-- EXERCISE DETAILS --
The full listing should be set down again without a single alteration.

*** DATASET EXCERPT

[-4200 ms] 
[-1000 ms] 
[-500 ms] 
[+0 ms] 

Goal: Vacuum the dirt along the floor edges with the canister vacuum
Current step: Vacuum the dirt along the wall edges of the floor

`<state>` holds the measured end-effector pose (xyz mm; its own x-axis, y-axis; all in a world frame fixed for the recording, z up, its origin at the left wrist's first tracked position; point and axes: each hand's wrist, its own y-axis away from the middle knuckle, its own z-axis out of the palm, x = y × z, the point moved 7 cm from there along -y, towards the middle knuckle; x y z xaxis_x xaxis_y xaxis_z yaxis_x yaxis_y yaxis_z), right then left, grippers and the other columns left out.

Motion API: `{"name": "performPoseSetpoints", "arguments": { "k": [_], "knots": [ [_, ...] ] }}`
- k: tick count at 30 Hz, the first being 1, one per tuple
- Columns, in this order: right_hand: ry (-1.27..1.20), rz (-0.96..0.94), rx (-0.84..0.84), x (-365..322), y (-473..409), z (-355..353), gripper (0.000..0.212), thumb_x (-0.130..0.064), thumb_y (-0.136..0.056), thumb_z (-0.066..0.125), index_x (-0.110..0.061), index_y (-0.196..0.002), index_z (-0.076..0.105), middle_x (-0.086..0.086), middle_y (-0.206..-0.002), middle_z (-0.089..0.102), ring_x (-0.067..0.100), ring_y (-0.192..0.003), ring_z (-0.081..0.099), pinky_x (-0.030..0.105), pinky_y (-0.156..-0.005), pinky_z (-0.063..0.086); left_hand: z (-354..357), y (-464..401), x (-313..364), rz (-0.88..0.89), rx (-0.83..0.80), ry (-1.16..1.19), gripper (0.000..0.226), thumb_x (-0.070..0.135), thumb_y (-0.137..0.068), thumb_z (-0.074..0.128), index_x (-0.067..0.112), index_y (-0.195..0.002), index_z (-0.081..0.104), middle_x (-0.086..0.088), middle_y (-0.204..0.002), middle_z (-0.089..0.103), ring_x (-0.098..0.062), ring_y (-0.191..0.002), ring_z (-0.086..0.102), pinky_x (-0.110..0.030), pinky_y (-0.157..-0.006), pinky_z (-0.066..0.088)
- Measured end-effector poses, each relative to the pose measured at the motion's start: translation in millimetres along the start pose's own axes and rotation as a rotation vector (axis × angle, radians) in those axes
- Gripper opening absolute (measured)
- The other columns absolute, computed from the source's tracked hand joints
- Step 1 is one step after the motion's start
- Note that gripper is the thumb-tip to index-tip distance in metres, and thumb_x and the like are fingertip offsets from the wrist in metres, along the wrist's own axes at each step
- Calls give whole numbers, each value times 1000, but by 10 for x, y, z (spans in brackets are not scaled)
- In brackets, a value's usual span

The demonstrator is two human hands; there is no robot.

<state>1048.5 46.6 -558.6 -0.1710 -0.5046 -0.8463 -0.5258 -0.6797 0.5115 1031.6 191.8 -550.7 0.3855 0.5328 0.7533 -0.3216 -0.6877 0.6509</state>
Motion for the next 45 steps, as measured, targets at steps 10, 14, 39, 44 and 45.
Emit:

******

-- RESPONSE AREA --
[-4200 ms] 
[-1000 ms] 
[-500 ms] 
[+0 ms] 

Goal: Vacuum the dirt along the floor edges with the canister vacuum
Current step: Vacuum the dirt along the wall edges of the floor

`<state>` holds the measured end-effector pose (xyz mm; its own x-axis, y-axis; all in a world frame fixed for the recording, z up, its origin at the left wrist's first tracked position; point and axes: each hand's wrist, its own y-axis away from the middle knuckle, its own z-axis out of the palm, x = y × z, the point moved 7 cm from there along -y, towards the middle knuckle; x y z xaxis_x xaxis_y xaxis_z yaxis_x yaxis_y yaxis_z), right then left, grippers and the other columns left out.

Motion API: `{"name": "performPoseSetpoints", "arguments": { "k": [_], "knots": [ [_, ...] ] }}`
- k: tick count at 30 Hz, the first being 1, one per tuple
- Columns, in this order: right_hand: ry (-1.27..1.20), rz (-0.96..0.94), rx (-0.84..0.84), x (-365..322), y (-473..409), z (-355..353), gripper (0.000..0.212), thumb_x (-0.130..0.064), thumb_y (-0.136..0.056), thumb_z (-0.066..0.125), index_x (-0.110..0.061), index_y (-0.196..0.002), index_z (-0.076..0.105), middle_x (-0.086..0.086), middle_y (-0.206..-0.002), middle_z (-0.089..0.102), ring_x (-0.067..0.100), ring_y (-0.192..0.003), ring_z (-0.081..0.099), pinky_x (-0.030..0.105), pinky_y (-0.156..-0.005), pinky_z (-0.063..0.086); left_hand: z (-354..357), y (-464..401), x (-313..364), rz (-0.88..0.89), rx (-0.83..0.80), ry (-1.16..1.19), gripper (0.000..0.226), thumb_x (-0.070..0.135), thumb_y (-0.137..0.068), thumb_z (-0.074..0.128), index_x (-0.067..0.112), index_y (-0.195..0.002), index_z (-0.081..0.104), middle_x (-0.086..0.088), middle_y (-0.204..0.002), middle_z (-0.089..0.103), ring_x (-0.098..0.062), ring_y (-0.191..0.002), ring_z (-0.086..0.102), pinky_x (-0.110..0.030), pinky_y (-0.157..-0.006), pinky_z (-0.066..0.088)
- Measured end-effector poses, each relative to the pose measured at the motion's start: translation in millimetres along the start pose's own axes and rotation as a rotation vector (axis × angle, radians) in those axes
- Gripper opening absolute (measured)
- The other columns absolute, computed from the source's tracked hand joints
- Step 1 is one step after the motion's start
- Note that gripper is the thumb-tip to index-tip distance in metres, and thumb_x and the like are fingertip offsets from the wrist in metres, along the wrist's own axes at each step
- Calls give whole numbers, each value times 1000, but by 10 for x, y, z (spans in brackets are not scaled)
- In brackets, a value's usual span

The demonstrator is two human hands; there is no robot.

<state>1048.5 46.6 -558.6 -0.1710 -0.5046 -0.8463 -0.5258 -0.6797 0.5115 1031.6 191.8 -550.7 0.3855 0.5328 0.7533 -0.3216 -0.6877 0.6509</state>
Motion for the next 45 steps, as measured, targets at steps 10, 14, 39, 44 and 45.
Emit:

No additional answer text is required.